Can someone share the supported languages for this model?
The model was trained specifically for English language retrieval.
@lukemerrick Are there any plans to bring out a multilingual version? That would be very valuable! If you have recommendations for multilingual alternatives, those are welcome too.
What language(a) are you trying to support, @BramVanroy ? I don't think my team maintains any kind of public roadmap I can share, but we always appreciate user input!
@lukemerrick I'd be really happy to get some more powerful models for Dutch out there.

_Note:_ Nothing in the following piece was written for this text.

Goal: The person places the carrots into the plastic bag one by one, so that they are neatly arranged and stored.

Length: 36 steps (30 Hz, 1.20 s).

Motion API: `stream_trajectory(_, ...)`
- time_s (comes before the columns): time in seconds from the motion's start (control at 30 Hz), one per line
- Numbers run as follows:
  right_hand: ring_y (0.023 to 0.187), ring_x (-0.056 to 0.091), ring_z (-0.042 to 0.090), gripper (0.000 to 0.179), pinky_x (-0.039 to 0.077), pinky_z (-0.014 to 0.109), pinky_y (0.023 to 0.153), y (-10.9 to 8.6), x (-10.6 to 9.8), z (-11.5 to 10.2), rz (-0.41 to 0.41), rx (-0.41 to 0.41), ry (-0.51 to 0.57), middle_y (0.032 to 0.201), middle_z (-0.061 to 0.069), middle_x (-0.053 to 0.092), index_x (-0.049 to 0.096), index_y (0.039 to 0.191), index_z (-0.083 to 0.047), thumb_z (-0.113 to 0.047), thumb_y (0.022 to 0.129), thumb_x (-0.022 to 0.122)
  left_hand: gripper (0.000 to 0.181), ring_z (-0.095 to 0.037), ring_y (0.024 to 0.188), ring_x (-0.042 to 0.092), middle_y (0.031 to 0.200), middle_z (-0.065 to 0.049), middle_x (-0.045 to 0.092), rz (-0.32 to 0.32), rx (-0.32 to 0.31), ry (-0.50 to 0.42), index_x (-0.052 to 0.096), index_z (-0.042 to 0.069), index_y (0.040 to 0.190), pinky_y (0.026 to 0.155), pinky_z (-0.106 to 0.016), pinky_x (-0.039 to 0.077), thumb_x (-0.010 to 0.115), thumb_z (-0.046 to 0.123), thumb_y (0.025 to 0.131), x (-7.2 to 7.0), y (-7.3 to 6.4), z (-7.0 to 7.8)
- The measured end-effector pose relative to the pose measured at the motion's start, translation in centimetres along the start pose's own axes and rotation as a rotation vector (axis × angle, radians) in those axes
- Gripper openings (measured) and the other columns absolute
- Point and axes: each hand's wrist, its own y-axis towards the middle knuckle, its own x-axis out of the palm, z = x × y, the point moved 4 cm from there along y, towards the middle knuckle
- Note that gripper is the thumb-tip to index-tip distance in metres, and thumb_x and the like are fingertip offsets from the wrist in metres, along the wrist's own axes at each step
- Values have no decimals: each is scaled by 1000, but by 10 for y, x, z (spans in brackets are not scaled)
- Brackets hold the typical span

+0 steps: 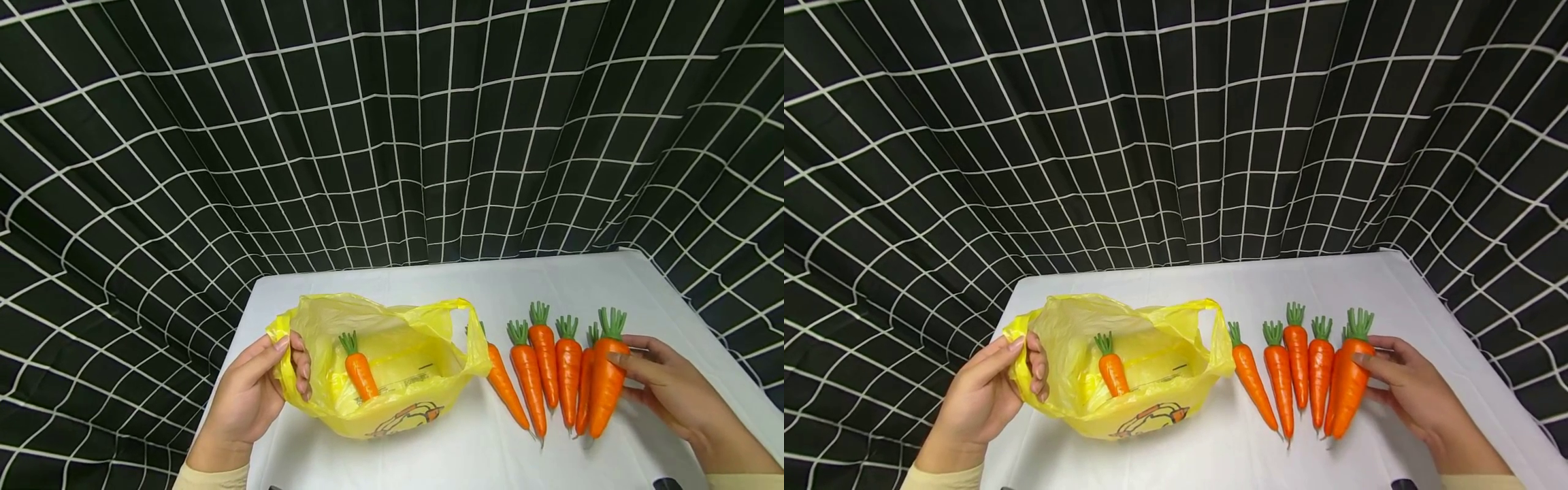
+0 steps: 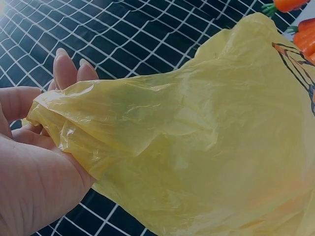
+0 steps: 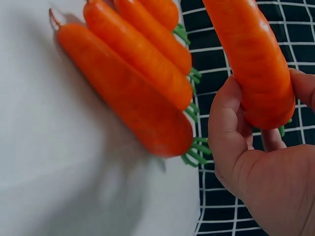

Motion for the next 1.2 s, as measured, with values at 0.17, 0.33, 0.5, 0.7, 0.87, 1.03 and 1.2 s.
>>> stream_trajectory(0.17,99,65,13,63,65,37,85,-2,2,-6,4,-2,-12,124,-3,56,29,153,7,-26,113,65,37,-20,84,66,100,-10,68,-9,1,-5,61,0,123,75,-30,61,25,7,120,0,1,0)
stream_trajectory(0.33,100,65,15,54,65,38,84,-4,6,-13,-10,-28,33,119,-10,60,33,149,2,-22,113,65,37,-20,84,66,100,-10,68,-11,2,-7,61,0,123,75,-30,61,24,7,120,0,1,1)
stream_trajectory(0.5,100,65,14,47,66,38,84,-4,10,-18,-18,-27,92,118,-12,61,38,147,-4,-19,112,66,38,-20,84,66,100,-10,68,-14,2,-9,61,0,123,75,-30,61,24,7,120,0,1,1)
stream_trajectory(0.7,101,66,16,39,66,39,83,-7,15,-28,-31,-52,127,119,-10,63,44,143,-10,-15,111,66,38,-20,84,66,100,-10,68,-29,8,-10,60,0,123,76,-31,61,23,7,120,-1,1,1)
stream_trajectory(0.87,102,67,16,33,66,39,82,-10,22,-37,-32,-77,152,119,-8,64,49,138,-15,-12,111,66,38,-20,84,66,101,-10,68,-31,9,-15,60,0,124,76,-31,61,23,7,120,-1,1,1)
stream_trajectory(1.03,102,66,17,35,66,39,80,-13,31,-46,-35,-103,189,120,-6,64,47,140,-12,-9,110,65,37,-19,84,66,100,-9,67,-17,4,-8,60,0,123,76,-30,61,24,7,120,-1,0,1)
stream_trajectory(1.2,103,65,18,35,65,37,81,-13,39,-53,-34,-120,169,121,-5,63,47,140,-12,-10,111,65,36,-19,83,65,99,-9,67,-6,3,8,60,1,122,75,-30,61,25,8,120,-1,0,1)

I've been training a lot of generative models, but for retrieving/embedding we could really use new, high quality models such as Snowflake has provided for English!
By the way, the Netherlands Forensic Institute has released some datasets translated to Dutch in case anyone is looking for training data: https://huggingface.co/NetherlandsForensicInstitute
@BramVanroy @Mazyod Come check out our new multilingual models! https://huggingface.co/Snowflake/snowflake-arctic-embed-l-v2.0
This is really cool, we have downloaded it already to benchmark it against other Arabic embedding models. Thanks!!